[Supplied material Boundary: Start]

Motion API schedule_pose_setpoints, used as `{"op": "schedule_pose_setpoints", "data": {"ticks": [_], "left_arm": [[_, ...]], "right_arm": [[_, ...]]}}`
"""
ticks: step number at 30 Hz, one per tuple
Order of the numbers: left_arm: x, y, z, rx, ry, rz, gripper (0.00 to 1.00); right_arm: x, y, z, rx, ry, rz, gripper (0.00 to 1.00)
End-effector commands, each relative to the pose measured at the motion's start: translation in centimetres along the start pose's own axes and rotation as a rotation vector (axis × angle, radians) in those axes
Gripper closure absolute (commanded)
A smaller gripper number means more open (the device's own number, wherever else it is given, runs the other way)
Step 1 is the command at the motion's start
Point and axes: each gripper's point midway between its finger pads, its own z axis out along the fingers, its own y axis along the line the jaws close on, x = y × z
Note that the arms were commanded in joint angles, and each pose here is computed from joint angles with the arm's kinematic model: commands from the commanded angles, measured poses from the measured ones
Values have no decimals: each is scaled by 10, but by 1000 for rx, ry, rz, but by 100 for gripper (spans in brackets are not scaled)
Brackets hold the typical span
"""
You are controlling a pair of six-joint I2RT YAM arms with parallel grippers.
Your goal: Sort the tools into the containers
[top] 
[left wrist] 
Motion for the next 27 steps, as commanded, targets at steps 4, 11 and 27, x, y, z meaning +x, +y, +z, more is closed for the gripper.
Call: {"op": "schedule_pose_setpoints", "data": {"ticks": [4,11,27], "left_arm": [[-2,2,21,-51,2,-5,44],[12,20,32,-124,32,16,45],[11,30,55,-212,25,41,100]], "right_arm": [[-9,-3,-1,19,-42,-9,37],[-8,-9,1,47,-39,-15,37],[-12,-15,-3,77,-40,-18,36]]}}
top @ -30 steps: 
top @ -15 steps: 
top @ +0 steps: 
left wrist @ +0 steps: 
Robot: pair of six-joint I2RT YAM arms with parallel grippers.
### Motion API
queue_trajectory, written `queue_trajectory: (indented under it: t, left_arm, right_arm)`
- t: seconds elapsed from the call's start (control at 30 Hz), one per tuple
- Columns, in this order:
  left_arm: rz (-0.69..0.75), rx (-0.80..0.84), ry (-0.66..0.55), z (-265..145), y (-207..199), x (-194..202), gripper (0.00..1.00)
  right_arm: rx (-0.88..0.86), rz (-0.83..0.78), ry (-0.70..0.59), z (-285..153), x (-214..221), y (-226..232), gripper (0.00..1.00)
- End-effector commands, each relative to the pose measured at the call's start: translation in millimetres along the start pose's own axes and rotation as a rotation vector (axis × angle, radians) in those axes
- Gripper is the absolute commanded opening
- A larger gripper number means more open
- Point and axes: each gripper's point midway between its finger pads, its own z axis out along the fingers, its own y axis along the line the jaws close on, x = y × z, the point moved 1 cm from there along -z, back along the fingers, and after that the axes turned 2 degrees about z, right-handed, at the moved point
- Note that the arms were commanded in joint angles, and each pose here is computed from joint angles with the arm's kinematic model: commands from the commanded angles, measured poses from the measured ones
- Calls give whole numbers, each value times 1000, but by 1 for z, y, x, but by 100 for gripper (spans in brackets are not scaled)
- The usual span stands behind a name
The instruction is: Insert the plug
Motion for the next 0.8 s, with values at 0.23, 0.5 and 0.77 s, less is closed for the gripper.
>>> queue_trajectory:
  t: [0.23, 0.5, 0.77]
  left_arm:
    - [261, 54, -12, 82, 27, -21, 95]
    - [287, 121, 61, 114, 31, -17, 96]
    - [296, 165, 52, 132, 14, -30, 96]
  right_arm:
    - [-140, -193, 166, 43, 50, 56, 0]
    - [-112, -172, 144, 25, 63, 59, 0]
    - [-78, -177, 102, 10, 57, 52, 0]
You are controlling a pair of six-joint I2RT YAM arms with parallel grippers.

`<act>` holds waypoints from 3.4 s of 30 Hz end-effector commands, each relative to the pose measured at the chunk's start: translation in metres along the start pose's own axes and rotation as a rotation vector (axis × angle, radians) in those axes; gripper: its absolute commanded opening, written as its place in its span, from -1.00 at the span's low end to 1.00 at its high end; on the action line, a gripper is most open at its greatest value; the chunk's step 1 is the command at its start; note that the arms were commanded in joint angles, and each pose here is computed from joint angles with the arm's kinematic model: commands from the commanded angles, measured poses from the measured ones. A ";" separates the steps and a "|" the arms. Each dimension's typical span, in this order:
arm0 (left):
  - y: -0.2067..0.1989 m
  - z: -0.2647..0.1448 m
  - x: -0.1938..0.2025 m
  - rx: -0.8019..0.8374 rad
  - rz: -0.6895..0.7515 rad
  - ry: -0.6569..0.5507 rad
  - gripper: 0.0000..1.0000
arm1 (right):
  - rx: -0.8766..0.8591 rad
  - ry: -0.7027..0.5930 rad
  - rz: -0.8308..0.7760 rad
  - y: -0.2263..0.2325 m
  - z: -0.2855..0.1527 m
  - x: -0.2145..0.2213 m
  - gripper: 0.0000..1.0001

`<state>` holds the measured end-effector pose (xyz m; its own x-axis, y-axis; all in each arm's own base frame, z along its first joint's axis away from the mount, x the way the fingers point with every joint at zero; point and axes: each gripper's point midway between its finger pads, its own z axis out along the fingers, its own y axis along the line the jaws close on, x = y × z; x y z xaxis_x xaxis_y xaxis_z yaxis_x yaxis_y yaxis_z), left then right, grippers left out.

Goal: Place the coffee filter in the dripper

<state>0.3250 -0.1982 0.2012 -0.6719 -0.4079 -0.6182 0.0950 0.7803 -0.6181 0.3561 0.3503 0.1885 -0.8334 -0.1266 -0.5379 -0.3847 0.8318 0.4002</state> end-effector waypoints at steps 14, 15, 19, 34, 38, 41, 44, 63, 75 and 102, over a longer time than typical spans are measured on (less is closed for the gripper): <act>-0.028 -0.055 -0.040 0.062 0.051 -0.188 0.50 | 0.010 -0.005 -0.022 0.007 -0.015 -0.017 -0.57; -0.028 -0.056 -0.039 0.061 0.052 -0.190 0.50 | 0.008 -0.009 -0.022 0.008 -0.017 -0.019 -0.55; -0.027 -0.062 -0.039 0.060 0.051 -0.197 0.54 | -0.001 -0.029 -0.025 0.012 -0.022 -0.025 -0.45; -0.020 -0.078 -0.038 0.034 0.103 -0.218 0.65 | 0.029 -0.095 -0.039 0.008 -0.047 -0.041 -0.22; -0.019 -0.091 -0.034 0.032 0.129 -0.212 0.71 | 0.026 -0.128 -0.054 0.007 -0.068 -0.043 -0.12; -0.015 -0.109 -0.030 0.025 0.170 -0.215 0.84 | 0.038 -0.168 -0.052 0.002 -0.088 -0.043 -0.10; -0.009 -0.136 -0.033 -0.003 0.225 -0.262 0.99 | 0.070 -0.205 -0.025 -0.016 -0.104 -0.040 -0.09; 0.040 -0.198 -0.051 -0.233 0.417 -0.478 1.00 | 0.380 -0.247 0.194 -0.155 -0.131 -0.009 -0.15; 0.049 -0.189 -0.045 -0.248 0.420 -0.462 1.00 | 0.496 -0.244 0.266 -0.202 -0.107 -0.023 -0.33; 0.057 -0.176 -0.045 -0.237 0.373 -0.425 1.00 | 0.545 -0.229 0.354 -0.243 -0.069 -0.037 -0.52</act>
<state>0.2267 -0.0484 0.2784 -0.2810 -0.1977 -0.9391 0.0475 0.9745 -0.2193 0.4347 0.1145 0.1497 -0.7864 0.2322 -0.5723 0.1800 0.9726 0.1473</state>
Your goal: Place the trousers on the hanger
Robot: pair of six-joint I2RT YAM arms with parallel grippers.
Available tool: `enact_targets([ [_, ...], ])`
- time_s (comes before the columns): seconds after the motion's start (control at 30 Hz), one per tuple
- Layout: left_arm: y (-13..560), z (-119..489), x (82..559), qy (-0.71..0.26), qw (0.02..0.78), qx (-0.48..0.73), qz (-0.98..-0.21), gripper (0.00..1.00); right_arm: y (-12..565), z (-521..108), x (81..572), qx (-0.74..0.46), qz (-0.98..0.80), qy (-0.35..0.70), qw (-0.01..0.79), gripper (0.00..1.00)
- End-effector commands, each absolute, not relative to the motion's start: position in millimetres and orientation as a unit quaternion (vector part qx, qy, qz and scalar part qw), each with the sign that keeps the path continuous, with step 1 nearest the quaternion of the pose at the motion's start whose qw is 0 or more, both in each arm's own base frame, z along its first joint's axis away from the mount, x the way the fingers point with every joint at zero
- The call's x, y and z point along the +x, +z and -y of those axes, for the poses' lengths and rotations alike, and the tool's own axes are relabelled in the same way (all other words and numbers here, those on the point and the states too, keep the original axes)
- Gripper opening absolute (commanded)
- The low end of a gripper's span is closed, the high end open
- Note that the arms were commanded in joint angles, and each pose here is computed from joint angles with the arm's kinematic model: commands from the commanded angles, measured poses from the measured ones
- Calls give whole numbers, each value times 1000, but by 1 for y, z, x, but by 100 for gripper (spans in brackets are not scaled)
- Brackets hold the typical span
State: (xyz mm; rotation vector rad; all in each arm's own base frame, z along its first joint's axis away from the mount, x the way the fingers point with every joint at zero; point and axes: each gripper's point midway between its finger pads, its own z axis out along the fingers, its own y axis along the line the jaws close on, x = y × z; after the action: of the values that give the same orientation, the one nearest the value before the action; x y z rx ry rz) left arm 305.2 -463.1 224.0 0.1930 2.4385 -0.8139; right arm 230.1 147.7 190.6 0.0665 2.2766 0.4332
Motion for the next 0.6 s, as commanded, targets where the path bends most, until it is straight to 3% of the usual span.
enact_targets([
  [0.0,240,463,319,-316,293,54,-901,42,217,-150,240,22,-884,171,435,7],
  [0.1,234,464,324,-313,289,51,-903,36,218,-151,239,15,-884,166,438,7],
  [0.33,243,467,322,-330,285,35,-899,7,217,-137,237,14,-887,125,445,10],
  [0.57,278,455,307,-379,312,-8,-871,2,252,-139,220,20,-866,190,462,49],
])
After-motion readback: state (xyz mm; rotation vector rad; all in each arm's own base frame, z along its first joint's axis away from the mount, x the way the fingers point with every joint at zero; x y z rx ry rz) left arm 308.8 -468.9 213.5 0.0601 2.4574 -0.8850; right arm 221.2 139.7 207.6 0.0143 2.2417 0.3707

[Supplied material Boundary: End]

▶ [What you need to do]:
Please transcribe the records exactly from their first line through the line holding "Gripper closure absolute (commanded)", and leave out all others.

▶ [Reply to the exercise]:
Motion API schedule_pose_setpoints, used as `{"op": "schedule_pose_setpoints", "data": {"ticks": [_], "left_arm": [[_, ...]], "right_arm": [[_, ...]]}}`
"""
ticks: step number at 30 Hz, one per tuple
Order of the numbers: left_arm: x, y, z, rx, ry, rz, gripper (0.00 to 1.00); right_arm: x, y, z, rx, ry, rz, gripper (0.00 to 1.00)
End-effector commands, each relative to the pose measured at the motion's start: translation in centimetres along the start pose's own axes and rotation as a rotation vector (axis × angle, radians) in those axes
Gripper closure absolute (commanded)

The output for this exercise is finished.